大きくは以下のようなスタックでつくられています。
- UIはReact + Material-UI + styled-component
- ルーティングはreact-router
- 状態管理はRedux
- バックエンドとのやり取りはOpenAPIによって定義
Reduxの状態管理はre-ducksパターンで構築されており、バックエンドとのやり取りもこのoperation層で実現されていました。re-ducksパターンは対象の状態と、その状態を操作するためのoperationを近くに配置できるため、関心のある部分がまとまるというメリットがあります。(clusterではこのまとまりをmoduleと呼んでいます)
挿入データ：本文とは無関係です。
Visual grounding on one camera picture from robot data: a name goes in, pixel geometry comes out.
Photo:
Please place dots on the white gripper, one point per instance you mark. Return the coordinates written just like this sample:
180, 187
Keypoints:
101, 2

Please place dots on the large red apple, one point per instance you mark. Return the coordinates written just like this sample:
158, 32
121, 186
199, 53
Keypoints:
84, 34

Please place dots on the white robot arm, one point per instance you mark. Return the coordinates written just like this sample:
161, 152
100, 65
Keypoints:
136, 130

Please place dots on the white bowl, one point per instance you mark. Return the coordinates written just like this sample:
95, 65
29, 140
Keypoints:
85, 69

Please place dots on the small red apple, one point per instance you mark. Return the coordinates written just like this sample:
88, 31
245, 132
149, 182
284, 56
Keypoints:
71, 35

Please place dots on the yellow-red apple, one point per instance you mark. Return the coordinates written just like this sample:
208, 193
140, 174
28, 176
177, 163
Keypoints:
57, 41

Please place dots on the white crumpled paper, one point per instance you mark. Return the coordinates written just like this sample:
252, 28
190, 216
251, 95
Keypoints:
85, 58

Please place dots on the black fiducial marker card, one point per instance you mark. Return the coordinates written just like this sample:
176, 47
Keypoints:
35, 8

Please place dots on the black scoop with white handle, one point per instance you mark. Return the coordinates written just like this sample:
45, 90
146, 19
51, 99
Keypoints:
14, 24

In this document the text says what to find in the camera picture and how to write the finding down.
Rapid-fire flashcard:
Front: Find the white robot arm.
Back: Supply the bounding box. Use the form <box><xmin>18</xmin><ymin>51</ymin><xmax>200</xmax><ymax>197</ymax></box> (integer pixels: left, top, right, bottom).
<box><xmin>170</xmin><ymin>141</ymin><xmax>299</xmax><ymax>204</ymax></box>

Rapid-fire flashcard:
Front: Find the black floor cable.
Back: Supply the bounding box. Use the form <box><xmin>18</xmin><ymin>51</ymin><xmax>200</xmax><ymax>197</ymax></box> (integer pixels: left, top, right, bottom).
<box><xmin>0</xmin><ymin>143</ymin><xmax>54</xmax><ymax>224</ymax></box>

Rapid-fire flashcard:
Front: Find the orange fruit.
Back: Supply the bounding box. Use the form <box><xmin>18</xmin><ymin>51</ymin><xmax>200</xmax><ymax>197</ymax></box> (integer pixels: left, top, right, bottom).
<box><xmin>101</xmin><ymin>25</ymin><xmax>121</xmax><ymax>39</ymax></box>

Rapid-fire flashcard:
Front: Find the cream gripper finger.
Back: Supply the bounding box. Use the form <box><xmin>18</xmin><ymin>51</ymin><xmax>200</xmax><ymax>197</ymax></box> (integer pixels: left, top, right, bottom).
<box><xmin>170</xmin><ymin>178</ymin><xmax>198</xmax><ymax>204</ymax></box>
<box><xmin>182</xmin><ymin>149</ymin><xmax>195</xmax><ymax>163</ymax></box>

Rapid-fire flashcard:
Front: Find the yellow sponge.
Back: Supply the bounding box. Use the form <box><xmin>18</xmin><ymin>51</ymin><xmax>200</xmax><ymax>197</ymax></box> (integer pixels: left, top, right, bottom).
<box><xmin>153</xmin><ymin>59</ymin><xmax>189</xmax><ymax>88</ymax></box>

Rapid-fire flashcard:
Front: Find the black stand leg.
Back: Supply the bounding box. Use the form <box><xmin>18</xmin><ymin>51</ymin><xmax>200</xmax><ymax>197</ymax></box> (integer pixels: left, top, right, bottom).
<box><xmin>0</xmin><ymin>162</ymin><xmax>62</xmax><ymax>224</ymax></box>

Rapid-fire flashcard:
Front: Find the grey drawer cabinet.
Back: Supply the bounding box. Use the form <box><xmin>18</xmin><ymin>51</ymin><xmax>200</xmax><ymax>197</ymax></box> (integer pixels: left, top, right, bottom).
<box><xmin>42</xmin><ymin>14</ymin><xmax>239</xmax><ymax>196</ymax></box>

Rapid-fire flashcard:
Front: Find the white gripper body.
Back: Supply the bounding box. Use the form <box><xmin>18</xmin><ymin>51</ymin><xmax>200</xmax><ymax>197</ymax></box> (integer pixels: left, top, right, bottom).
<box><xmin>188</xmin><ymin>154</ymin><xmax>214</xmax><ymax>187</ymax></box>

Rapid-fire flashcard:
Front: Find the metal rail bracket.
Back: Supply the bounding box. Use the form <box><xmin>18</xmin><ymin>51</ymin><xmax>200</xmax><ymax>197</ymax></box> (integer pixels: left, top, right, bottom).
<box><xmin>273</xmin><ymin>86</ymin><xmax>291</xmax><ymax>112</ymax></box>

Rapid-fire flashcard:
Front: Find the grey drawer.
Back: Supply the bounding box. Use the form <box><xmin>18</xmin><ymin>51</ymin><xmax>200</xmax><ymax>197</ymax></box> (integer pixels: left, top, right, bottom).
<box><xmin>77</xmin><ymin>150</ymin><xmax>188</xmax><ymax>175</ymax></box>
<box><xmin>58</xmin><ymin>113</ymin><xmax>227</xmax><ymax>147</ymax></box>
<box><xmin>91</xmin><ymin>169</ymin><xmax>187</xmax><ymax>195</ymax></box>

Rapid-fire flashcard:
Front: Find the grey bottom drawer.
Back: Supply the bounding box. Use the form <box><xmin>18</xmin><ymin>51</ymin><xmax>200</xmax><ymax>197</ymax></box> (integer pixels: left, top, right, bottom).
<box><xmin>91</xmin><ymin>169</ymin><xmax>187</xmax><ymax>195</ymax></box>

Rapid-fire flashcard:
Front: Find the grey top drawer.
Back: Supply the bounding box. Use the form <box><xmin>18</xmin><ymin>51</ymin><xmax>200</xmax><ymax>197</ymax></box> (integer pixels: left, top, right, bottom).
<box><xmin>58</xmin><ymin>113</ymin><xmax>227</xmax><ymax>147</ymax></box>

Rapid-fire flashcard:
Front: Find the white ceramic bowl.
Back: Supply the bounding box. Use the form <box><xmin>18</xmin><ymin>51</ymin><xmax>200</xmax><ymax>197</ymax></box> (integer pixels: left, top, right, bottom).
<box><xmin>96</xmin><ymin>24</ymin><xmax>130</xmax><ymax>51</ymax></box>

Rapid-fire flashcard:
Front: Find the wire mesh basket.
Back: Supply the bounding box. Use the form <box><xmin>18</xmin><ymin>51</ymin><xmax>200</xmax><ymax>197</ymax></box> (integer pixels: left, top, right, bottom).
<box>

チームのなかでもドキュメントを整備したり、module作成時にテンプレートからひな形を生成するようにして実装コストを下げる工夫をしており、実際自分がチームに加わったときにも、コードが整理されて理解しやすい状態が保たれていました。
脱Redux
とはいえバックエンドからのデータを扱う上で、以下のようにそれぞれで似たようなコードを毎回書くという課題感がありました。
- operation: APIを呼び出してデータactionでdispatchする
- reducer: storeにデータを格納する
- selector: storeに格納されたデータを取得する
またこちらの記事などで言及があるように、Reactにおける状態にはいくつか種類があり、すべてを同じように管理する必要はないのではという点も社内で議論しました。
現行のReduxでの処理がキャッシュ的な側面とselectorによるUI用データ整形にフォーカスしており、その部分は後述のdata fetchingライブラリに任せるほうが良いだろうという結論となりました。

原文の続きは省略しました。